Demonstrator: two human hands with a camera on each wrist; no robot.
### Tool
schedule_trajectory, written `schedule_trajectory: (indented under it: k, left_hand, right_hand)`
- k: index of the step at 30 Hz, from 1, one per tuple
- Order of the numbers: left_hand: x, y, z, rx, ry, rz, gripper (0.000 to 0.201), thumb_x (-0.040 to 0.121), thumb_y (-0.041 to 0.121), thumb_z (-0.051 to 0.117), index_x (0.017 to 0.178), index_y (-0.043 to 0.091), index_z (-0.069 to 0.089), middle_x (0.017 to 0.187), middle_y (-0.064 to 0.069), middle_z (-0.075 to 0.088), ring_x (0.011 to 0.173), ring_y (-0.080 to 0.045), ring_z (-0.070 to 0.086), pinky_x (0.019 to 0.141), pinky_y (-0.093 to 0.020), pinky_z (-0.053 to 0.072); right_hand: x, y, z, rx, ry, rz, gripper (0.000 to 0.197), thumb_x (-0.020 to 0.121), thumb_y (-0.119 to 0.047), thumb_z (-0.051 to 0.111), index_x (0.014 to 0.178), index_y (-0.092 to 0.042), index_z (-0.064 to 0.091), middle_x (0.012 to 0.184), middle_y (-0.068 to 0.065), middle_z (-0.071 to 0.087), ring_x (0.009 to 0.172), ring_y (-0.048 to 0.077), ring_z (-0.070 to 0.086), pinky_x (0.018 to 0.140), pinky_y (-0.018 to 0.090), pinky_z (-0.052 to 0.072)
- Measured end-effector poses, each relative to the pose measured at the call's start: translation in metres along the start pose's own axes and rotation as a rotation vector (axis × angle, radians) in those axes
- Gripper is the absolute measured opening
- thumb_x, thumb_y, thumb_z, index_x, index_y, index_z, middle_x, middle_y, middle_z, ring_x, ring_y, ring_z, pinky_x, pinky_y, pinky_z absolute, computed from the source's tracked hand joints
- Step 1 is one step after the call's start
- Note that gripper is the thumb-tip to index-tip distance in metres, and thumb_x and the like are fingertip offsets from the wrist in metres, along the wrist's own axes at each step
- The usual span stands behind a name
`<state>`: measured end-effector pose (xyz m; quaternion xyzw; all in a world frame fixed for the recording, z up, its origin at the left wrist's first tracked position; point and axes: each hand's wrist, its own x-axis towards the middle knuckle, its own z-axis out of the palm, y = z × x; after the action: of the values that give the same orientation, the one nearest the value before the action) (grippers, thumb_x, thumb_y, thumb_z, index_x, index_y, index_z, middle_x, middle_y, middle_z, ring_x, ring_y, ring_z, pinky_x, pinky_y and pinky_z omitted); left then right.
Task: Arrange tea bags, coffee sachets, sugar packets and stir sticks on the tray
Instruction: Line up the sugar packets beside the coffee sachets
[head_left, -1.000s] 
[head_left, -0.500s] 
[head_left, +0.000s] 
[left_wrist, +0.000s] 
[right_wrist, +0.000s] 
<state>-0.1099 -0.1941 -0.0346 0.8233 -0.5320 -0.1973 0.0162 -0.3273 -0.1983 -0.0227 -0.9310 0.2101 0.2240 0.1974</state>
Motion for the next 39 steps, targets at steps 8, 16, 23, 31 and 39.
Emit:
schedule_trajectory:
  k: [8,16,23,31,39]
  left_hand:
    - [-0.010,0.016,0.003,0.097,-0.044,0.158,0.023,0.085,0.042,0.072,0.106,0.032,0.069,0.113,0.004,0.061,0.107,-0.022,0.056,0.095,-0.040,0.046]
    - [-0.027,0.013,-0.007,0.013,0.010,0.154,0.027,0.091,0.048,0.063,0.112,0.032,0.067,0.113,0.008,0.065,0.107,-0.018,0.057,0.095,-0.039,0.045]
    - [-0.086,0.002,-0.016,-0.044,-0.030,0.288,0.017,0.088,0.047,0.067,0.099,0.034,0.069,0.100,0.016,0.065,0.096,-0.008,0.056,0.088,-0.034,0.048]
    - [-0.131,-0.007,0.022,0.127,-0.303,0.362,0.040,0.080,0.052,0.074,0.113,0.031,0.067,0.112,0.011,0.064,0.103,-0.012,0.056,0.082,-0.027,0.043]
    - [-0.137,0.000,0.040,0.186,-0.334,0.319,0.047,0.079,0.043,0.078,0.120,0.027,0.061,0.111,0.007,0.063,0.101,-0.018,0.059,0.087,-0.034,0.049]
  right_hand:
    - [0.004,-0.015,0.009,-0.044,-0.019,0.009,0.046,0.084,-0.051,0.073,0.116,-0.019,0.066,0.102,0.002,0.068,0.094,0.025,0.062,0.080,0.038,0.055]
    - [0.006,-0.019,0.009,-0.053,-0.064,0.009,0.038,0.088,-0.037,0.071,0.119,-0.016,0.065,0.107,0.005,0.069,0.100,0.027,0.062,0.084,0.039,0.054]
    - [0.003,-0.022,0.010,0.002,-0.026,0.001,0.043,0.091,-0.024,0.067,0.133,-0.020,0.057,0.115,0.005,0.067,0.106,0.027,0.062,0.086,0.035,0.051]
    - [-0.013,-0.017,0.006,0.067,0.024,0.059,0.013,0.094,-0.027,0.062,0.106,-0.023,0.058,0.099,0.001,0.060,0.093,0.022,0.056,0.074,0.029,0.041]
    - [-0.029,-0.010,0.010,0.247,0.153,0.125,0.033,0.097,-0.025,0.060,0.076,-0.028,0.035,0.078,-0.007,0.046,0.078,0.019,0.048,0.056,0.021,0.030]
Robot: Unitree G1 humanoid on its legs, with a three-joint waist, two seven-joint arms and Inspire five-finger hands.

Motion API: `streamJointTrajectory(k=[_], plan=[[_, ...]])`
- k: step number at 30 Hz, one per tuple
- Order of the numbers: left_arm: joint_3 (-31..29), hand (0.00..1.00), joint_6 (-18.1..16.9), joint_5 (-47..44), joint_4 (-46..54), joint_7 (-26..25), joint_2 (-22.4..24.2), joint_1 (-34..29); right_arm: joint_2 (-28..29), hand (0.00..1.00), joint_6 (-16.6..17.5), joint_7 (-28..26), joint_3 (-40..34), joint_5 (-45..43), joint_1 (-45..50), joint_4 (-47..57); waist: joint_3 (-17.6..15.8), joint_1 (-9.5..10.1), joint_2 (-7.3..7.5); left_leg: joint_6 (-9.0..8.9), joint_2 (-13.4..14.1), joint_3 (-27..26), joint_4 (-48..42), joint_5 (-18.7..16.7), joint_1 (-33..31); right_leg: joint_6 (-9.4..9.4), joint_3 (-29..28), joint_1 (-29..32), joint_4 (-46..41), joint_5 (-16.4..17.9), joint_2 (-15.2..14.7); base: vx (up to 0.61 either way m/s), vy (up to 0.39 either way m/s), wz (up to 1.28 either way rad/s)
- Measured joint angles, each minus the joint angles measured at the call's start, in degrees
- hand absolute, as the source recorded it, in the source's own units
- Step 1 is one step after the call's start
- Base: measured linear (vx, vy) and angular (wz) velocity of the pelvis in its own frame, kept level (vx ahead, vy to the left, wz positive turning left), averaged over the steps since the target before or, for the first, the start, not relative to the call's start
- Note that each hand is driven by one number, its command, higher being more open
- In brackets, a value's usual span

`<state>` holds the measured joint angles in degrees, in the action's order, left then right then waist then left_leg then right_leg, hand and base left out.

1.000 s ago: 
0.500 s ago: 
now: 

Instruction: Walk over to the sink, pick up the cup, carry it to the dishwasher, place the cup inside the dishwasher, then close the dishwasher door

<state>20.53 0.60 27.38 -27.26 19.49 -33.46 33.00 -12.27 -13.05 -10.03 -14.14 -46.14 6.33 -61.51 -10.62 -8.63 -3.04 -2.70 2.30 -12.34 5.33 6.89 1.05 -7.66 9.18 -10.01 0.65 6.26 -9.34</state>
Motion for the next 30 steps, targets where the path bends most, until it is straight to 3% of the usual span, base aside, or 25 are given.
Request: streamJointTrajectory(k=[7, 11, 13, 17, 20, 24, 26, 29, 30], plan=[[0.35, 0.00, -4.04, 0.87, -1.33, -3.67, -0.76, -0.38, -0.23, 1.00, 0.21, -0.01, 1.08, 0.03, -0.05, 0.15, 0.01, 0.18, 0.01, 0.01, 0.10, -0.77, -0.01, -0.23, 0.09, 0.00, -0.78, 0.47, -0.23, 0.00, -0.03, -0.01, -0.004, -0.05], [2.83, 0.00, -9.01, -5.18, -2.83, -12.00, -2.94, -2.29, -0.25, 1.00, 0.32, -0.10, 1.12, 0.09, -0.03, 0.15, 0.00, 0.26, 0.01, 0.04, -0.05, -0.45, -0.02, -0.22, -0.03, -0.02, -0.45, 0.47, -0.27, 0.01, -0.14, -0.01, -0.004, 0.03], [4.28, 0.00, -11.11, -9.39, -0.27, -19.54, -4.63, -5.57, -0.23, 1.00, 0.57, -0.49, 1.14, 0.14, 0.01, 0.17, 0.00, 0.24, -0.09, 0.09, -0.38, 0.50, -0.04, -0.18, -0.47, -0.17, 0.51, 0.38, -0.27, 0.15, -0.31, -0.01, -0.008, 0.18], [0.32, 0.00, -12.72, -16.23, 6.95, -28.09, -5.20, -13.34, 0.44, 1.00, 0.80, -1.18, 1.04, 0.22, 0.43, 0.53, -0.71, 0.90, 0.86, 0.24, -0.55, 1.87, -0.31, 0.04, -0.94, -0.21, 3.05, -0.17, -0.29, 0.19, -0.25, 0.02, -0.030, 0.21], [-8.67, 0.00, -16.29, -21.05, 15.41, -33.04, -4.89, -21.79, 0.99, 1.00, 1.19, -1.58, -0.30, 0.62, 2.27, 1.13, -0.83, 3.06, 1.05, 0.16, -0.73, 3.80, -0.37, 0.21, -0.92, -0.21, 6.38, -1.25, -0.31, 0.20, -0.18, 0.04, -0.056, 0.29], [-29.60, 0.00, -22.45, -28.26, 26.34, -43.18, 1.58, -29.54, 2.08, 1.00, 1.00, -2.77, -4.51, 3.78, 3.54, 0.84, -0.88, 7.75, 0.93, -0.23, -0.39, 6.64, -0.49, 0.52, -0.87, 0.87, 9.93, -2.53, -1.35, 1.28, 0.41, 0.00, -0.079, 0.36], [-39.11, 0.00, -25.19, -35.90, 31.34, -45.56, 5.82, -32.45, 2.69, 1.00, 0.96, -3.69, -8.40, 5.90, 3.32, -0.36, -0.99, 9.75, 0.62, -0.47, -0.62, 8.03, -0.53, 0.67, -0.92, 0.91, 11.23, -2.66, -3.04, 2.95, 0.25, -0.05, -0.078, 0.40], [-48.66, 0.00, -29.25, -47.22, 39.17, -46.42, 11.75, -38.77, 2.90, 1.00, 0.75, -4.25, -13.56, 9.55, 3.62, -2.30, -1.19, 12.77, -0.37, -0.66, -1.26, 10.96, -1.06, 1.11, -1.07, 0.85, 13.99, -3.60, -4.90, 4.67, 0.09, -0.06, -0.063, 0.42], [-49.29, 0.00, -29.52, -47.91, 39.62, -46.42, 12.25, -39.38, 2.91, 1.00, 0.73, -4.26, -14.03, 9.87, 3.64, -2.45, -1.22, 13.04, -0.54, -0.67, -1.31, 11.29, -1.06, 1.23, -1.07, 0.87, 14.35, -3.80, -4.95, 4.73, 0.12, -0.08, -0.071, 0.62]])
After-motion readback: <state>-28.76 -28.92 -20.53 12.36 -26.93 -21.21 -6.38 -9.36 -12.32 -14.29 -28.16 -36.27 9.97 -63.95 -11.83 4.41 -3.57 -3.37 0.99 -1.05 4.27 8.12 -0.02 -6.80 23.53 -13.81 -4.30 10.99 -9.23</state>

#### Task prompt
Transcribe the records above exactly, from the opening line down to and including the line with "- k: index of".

#### Answer to the exercise
Demonstrator: two human hands with a camera on each wrist; no robot.
### Tool
schedule_trajectory, written `schedule_trajectory: (indented under it: k, left_hand, right_hand)`
- k: index of the step at 30 Hz, from 1, one per tuple

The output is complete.